> _What you will do_: Set down the data again in full, keeping every line exactly as it is.

> _Source material_:

=====

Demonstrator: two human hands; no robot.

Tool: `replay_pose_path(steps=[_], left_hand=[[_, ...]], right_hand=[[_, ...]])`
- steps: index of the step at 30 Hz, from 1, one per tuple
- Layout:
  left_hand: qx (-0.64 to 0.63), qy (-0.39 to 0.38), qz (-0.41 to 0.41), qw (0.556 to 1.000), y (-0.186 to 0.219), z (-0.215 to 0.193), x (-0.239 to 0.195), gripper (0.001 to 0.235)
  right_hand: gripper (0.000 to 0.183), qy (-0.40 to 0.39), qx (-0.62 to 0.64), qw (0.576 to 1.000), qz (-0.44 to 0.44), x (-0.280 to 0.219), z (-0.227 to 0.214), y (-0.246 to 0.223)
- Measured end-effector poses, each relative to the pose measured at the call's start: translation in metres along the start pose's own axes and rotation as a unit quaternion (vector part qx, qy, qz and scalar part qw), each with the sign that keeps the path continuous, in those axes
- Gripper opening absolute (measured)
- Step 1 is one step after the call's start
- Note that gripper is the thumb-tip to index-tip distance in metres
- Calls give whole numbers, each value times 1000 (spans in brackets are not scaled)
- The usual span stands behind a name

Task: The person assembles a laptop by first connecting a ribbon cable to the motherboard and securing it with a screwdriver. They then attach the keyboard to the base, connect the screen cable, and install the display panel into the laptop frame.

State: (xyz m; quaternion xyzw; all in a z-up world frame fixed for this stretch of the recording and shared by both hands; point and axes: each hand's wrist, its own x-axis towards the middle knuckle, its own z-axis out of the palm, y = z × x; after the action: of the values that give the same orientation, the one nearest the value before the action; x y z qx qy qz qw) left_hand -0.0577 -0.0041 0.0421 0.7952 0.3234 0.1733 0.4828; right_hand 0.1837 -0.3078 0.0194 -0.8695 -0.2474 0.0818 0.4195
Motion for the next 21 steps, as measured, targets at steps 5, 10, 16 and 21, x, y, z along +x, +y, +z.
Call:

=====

> _Response to this task_:
Demonstrator: two human hands; no robot.

Tool: `replay_pose_path(steps=[_], left_hand=[[_, ...]], right_hand=[[_, ...]])`
- steps: index of the step at 30 Hz, from 1, one per tuple
- Layout:
  left_hand: qx (-0.64 to 0.63), qy (-0.39 to 0.38), qz (-0.41 to 0.41), qw (0.556 to 1.000), y (-0.186 to 0.219), z (-0.215 to 0.193), x (-0.239 to 0.195), gripper (0.001 to 0.235)
  right_hand: gripper (0.000 to 0.183), qy (-0.40 to 0.39), qx (-0.62 to 0.64), qw (0.576 to 1.000), qz (-0.44 to 0.44), x (-0.280 to 0.219), z (-0.227 to 0.214), y (-0.246 to 0.223)
- Measured end-effector poses, each relative to the pose measured at the call's start: translation in metres along the start pose's own axes and rotation as a unit quaternion (vector part qx, qy, qz and scalar part qw), each with the sign that keeps the path continuous, in those axes
- Gripper opening absolute (measured)
- Step 1 is one step after the call's start
- Note that gripper is the thumb-tip to index-tip distance in metres
- Calls give whole numbers, each value times 1000 (spans in brackets are not scaled)
- The usual span stands behind a name

Task: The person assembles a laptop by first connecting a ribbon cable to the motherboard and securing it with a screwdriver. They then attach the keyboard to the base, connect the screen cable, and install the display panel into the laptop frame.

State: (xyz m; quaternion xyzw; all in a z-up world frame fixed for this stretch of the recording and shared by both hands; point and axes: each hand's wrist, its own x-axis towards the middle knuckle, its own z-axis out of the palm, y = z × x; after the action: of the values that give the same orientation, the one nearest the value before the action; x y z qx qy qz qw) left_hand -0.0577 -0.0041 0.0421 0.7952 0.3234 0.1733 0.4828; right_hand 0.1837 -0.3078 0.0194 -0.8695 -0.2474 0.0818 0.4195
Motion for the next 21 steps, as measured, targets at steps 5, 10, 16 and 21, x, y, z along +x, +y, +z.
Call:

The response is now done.